**Exercise directions**
When the listing below reaches the line that has "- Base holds", start reproducing exactly; stop after the line that has "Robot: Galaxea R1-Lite", and drop the pictures.

**Data to process**
********

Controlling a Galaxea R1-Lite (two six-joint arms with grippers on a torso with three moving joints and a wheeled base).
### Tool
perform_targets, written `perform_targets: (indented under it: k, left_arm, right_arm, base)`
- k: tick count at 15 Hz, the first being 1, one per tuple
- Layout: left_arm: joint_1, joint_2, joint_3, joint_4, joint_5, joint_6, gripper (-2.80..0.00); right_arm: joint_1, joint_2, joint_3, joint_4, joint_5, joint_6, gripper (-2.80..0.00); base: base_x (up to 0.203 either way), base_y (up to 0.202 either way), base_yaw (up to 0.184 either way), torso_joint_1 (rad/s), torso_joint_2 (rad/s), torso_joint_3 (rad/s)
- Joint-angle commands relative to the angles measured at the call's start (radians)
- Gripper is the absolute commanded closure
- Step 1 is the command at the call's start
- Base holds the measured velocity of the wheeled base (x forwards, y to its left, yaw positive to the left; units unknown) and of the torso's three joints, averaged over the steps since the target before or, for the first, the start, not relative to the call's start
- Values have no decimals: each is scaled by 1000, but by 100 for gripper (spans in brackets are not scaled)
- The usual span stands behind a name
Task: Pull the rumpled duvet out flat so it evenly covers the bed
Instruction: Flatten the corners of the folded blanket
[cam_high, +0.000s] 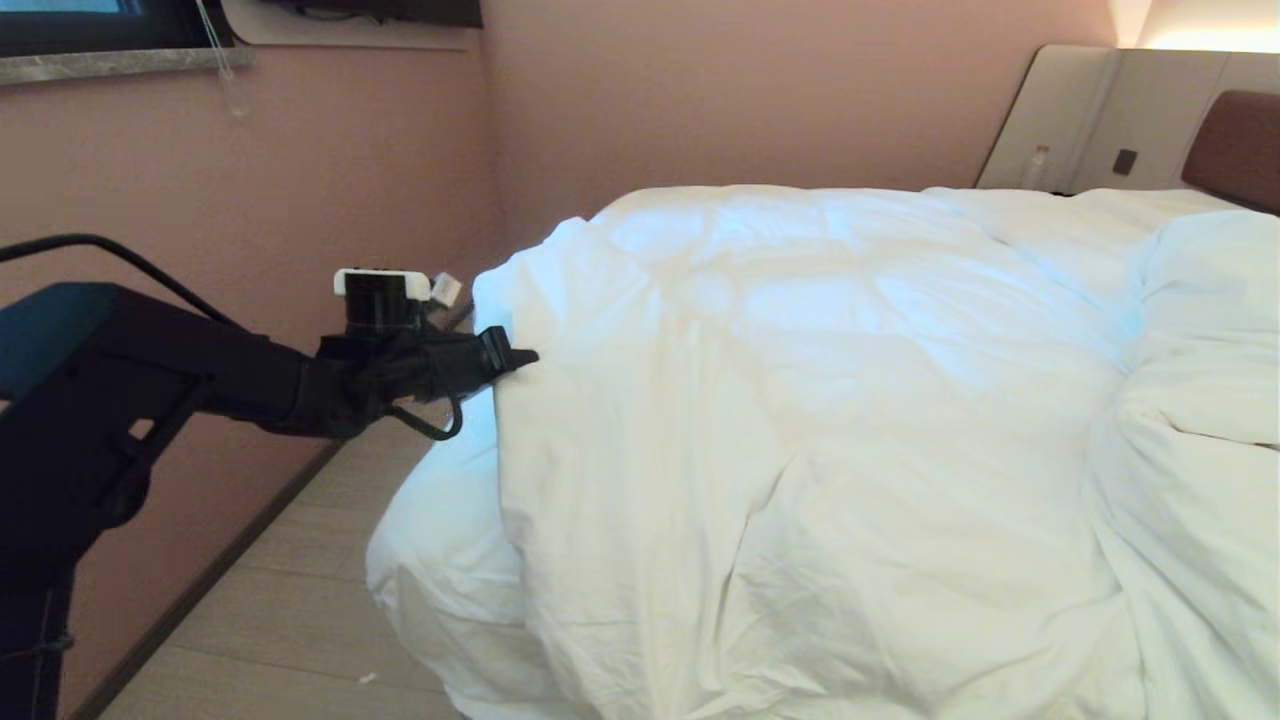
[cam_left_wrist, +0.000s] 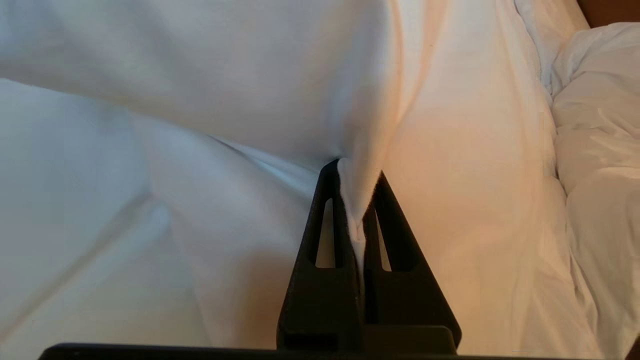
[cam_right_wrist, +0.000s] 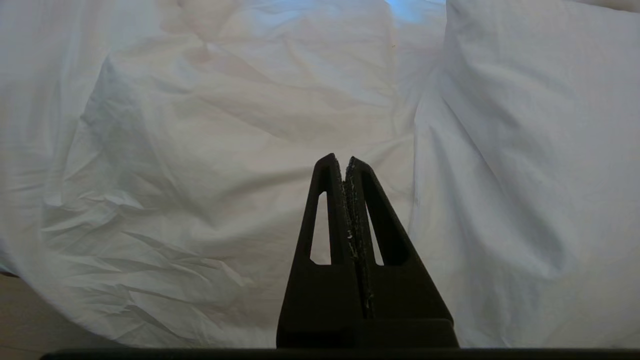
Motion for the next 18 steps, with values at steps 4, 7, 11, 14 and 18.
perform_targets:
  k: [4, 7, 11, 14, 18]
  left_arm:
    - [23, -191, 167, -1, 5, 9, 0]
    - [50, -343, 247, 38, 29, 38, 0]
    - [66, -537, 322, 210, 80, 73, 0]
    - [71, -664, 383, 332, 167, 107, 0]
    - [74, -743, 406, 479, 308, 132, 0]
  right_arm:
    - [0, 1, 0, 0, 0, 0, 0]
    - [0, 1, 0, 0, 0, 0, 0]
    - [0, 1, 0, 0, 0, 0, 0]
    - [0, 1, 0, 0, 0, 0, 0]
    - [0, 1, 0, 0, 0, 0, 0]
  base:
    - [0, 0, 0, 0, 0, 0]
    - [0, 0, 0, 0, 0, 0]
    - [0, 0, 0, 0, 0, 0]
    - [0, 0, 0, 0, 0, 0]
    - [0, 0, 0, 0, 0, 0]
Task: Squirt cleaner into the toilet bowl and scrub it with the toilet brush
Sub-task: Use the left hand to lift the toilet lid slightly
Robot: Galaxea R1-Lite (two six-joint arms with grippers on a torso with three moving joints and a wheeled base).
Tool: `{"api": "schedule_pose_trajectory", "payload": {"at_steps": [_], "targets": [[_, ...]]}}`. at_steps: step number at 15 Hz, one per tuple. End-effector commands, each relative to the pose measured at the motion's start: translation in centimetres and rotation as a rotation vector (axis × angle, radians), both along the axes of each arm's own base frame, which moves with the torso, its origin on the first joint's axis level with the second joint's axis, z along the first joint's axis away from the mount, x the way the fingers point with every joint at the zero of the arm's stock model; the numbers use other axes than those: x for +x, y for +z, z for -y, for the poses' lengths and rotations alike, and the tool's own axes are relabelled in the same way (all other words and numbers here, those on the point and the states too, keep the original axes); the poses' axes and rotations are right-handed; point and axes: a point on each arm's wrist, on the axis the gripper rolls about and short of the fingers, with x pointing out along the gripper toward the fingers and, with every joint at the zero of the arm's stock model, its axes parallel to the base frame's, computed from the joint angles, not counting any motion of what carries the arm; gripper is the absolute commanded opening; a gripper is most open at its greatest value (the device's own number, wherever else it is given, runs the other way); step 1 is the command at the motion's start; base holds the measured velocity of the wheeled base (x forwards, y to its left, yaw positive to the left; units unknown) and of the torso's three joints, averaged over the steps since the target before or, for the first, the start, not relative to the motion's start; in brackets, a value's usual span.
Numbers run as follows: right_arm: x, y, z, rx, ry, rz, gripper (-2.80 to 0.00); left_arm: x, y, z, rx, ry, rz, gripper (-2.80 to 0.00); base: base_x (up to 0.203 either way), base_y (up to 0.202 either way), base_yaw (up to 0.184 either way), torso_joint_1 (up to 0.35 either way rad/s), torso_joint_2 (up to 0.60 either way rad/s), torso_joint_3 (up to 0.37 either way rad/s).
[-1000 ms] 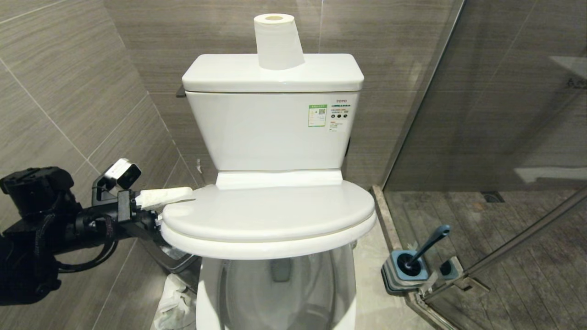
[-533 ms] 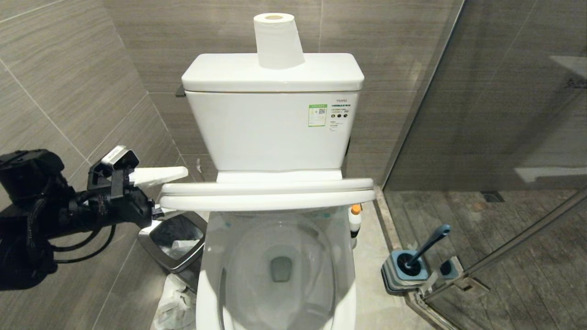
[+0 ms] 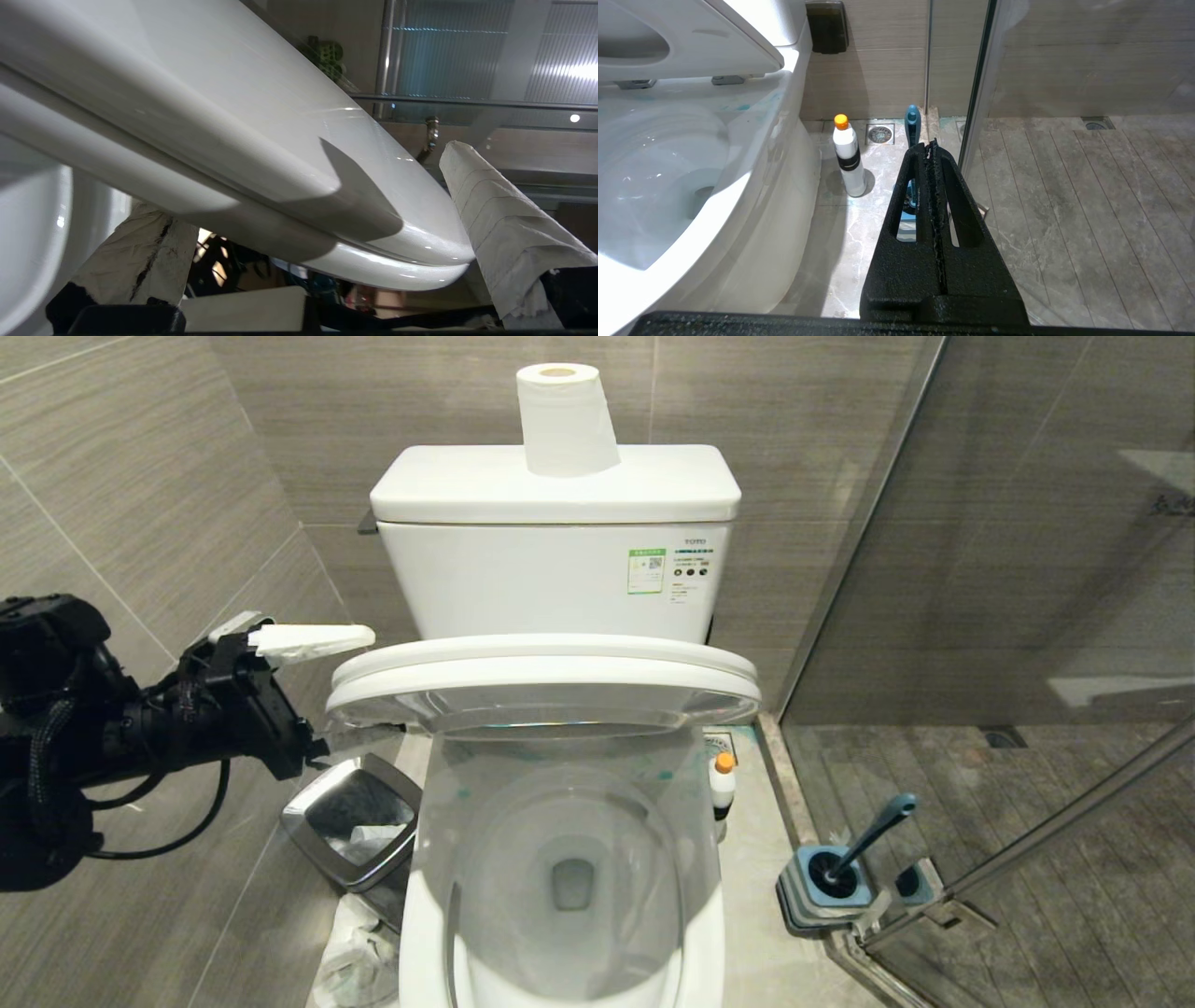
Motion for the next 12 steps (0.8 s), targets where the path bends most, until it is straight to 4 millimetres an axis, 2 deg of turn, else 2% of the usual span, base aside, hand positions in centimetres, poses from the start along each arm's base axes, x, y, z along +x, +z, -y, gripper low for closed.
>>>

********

**Written answer**
- Base holds the measured velocity of the wheeled base (x forwards, y to its left, yaw positive to the left; units unknown) and of the torso's three joints, averaged over the steps since the target before or, for the first, the start, not relative to the call's start
- Values have no decimals: each is scaled by 1000, but by 100 for gripper (spans in brackets are not scaled)
- The usual span stands behind a name
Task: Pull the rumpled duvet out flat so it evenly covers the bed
Instruction: Flatten the corners of the folded blanket
[cam_high, +0.000s] 
[cam_left_wrist, +0.000s] 
[cam_right_wrist, +0.000s] 
Motion for the next 18 steps, with values at steps 4, 7, 11, 14 and 18.
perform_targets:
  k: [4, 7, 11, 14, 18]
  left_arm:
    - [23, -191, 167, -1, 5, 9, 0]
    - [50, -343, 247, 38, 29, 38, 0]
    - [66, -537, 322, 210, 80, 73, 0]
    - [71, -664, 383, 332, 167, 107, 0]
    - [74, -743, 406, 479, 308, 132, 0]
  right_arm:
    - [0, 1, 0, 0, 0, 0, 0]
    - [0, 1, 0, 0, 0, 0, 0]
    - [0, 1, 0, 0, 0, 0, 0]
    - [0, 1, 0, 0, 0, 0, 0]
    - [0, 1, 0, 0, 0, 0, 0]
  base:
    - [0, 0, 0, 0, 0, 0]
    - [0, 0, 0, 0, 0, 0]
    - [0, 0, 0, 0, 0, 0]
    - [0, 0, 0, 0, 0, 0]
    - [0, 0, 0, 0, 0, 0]
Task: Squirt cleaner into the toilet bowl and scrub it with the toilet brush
Sub-task: Use the left hand to lift the toilet lid slightly
Robot: Galaxea R1-Lite (two six-joint arms with grippers on a torso with three moving joints and a wheeled base).

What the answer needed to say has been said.